What needs to be done »
Reproduce every line in the material below that holds "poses".

Exercise material »
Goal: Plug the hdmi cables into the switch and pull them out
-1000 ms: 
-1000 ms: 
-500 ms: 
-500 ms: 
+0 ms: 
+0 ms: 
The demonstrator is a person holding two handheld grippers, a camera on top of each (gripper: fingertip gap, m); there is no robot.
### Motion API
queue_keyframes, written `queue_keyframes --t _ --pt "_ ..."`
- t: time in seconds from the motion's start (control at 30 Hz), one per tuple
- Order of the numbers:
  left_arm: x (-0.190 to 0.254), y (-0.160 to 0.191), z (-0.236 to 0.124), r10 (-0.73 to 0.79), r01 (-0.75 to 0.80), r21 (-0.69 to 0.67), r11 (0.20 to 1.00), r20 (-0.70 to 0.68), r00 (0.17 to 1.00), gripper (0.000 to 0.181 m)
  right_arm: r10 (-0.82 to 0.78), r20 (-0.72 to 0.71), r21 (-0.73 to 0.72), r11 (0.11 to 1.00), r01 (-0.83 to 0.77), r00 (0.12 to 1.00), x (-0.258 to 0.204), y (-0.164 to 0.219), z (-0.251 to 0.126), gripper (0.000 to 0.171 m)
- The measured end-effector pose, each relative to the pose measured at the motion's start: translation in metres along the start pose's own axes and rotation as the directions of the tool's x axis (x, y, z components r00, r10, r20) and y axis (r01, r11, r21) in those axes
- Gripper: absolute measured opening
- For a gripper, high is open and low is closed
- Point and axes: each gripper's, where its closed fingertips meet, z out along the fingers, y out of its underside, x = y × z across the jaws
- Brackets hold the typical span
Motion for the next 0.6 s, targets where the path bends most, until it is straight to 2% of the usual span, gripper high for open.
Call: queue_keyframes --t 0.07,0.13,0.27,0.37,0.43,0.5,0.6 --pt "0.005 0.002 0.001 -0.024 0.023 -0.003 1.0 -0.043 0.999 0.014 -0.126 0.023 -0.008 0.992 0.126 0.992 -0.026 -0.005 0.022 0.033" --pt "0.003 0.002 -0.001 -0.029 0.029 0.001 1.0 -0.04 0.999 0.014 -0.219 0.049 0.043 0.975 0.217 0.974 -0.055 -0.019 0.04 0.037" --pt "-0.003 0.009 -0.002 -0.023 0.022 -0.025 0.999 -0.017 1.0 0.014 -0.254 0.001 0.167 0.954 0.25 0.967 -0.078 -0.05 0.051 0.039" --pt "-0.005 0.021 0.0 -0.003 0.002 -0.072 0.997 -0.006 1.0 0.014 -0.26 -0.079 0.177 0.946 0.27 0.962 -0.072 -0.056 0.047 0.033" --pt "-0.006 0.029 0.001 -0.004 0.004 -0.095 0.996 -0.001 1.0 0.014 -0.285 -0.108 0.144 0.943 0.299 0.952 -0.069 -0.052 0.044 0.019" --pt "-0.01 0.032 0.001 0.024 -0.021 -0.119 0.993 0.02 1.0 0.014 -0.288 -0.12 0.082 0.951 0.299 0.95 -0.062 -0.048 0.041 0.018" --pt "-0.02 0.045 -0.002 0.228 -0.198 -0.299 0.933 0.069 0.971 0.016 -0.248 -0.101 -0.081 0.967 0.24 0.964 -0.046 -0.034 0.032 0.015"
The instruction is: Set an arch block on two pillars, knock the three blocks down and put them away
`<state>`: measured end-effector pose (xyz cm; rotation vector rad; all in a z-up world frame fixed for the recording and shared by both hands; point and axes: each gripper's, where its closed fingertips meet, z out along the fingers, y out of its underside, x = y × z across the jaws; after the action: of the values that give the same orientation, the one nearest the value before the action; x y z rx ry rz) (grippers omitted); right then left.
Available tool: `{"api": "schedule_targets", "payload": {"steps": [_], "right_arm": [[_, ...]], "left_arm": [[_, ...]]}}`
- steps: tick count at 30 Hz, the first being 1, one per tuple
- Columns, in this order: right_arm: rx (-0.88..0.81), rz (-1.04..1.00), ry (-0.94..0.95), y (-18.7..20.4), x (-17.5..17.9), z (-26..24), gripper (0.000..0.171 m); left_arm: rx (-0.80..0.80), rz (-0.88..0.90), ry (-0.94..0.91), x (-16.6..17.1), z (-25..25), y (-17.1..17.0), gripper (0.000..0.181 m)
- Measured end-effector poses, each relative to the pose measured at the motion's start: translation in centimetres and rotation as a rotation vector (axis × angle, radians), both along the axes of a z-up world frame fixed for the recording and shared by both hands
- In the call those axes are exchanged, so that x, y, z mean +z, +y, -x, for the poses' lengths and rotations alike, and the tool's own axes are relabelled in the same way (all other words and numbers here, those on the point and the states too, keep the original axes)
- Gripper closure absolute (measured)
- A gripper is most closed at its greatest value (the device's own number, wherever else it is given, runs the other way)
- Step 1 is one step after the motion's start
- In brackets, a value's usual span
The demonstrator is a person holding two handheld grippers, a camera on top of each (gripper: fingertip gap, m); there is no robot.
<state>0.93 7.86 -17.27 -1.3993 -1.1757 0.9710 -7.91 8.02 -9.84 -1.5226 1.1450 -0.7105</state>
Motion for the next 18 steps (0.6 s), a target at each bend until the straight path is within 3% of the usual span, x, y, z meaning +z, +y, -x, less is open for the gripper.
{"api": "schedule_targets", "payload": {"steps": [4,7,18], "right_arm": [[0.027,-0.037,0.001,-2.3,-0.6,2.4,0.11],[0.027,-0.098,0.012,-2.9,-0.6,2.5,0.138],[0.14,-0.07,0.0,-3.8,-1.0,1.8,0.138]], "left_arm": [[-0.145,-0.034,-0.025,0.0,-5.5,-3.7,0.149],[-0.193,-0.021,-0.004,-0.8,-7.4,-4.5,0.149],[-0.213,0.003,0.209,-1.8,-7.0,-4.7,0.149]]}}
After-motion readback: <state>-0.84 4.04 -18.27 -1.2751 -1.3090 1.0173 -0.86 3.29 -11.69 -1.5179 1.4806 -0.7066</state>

Written answer »
- Measured end-effector poses, each relative to the pose measured at the motion's start: translation in centimetres and rotation as a rotation vector (axis × angle, radians), both along the axes of a z-up world frame fixed for the recording and shared by both hands
- In the call those axes are exchanged, so that x, y, z mean +z, +y, -x, for the poses' lengths and rotations alike, and the tool's own axes are relabelled in the same way (all other words and numbers here, those on the point and the states too, keep the original axes)

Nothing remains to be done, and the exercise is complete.